The paper presents P-CRITICAL, a novel local plasticity rule for reservoir tuning that is compatible with neuromorphic hardware and requires no parameter tuning.

Findings

Improved performance on diverse datasets without parameter tuning

Compatibility with Intel's Loihi neuromorphic chip

Potential for energy-efficient edge computing

Abstract

Backpropagation algorithms on recurrent artificial neural networks require an unfolding of accumulated states over time. These states must be kept in memory for an undefined period of time which is task-dependent. This paper uses the reservoir computing paradigm where an untrained recurrent neural network layer is used as a preprocessor stage to learn temporal and limited data.

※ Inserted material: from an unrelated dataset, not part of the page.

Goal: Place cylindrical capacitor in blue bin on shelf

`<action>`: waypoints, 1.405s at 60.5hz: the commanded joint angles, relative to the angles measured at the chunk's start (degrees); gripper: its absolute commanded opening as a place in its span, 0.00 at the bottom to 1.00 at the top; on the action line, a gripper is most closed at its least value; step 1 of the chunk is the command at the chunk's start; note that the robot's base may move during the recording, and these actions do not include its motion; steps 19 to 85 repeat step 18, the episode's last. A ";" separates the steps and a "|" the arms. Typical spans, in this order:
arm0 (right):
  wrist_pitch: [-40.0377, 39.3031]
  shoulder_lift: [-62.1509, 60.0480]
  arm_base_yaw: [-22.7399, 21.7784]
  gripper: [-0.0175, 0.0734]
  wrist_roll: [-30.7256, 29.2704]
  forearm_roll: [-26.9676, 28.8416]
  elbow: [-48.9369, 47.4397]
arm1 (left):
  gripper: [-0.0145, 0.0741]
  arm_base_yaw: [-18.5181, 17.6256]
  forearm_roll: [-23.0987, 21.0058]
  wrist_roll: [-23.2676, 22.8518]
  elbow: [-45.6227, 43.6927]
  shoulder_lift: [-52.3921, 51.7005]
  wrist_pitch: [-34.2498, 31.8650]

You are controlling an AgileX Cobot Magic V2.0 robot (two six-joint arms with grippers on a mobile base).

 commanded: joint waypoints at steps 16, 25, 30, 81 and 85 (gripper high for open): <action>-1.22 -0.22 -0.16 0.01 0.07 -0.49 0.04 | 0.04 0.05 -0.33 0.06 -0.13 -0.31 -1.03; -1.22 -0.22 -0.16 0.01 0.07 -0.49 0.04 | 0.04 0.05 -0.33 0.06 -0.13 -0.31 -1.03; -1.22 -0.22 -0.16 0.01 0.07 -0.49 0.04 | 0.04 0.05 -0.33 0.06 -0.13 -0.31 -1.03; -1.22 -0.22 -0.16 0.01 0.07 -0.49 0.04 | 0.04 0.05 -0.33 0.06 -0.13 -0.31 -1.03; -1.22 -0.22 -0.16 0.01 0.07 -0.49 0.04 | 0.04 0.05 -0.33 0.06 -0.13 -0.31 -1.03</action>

These so-called reservoirs require either extensive fine-tuning or neuroplasticity with unsupervised learning rules. We propose a new local plasticity rule named P-CRITICAL designed for automatic reservoir tuning that translates well to Intel's Loihi research chip, a recent neuromorphic processor. We compare our approach on well-known datasets from the machine learning community while using a spiking neuronal architecture. We observe an improved performance on tasks coming from various modalities without the need to tune parameters. Such algorithms could be a key to end-to-end energy-efficient neuromorphic-based machine learning on edge devices.